The widow Shevchenko and her crippled daughter Lida were also victims of government policy. A few years earlier, her husband had clashed with a Party representative when the collectivization scheme was being instituted. The representative had come to our village to organize the collective farm, and during a heated argument, Shevchenko had dared to call him “a stupid parrot!” That was his end. He was accused of assailing the dignity of the Communist Party, and he was sent to the north for five years of “corrective labor.” After a year or so, his wife received an anonymous letter telling her that her husband had died while digging the Baltic Sea-White Sea Canal. His widow now lived all alone with their daughter, who had been crippled from birth and needed constant attention. Widow Shevchenko had twice as difficult a task as the other villagers in providing food and other necessities for the two of them. Being tied down at home by the daily care of her handicapped daughter, she could not go to work. She could not get any official help either, since she was the wife of an arrested “enemy of the people.” She became a beggar, completely dependent upon the goodwill of her fellow villagers. When the whole village was struck by the famine, her fate was sealed.

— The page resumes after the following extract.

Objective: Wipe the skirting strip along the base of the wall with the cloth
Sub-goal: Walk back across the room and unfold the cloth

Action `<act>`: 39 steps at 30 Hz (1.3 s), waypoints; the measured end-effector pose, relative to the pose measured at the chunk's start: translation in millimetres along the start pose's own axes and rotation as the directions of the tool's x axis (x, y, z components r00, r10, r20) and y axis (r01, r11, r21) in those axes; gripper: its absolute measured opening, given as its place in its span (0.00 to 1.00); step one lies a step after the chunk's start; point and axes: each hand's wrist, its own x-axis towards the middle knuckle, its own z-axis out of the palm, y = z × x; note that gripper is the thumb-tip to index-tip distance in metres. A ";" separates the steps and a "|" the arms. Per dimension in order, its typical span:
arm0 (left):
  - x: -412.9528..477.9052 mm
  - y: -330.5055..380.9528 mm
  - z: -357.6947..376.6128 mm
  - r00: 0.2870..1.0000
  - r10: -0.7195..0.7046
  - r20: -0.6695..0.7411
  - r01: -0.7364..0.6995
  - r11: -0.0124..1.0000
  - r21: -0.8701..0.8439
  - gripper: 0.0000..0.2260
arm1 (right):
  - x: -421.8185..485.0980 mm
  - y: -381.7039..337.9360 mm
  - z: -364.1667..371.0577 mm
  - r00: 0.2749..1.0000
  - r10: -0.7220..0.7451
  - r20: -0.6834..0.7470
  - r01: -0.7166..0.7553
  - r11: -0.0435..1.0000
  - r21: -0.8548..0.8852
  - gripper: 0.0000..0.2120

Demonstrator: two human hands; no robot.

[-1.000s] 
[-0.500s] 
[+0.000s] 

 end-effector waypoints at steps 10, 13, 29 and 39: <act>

We found her house on a hill not far from ours, completely snowbound, with the front door blocked by the snow.
We had a hard time clearing it away, and when we finally opened the door, we found the poor widow dead, just as we had feared, lying on the threshold halfway in the entrance hall. We carried her body into the living room and laid it on a bench. We found her daughter Lida, lying on a sleeping bench wrapped in many layers of rags but still alive. We carefully laid her on our sledge and rushed her back to our house.
At home, Mother was still occupied with Khymka’s young son. She was rubbing his body with snow, and there was also something cooking for him on the stove.
When we brought Lida indoors, Mother began ministering to her needs, and we took over the care of the young boy. After making them as warm and comfortable as we could, we tried to feed them porridge and some homemade herb tea prepared by Mother, but our efforts to force some food and warm drink into them were all in vain. Except for their slow and spasmodic breathing, they didn’t show any other signs of life, lying there completely motionless. When night fell, we witnessed their horrible death throes. At midnight, Lida died and the young boy followed shortly after.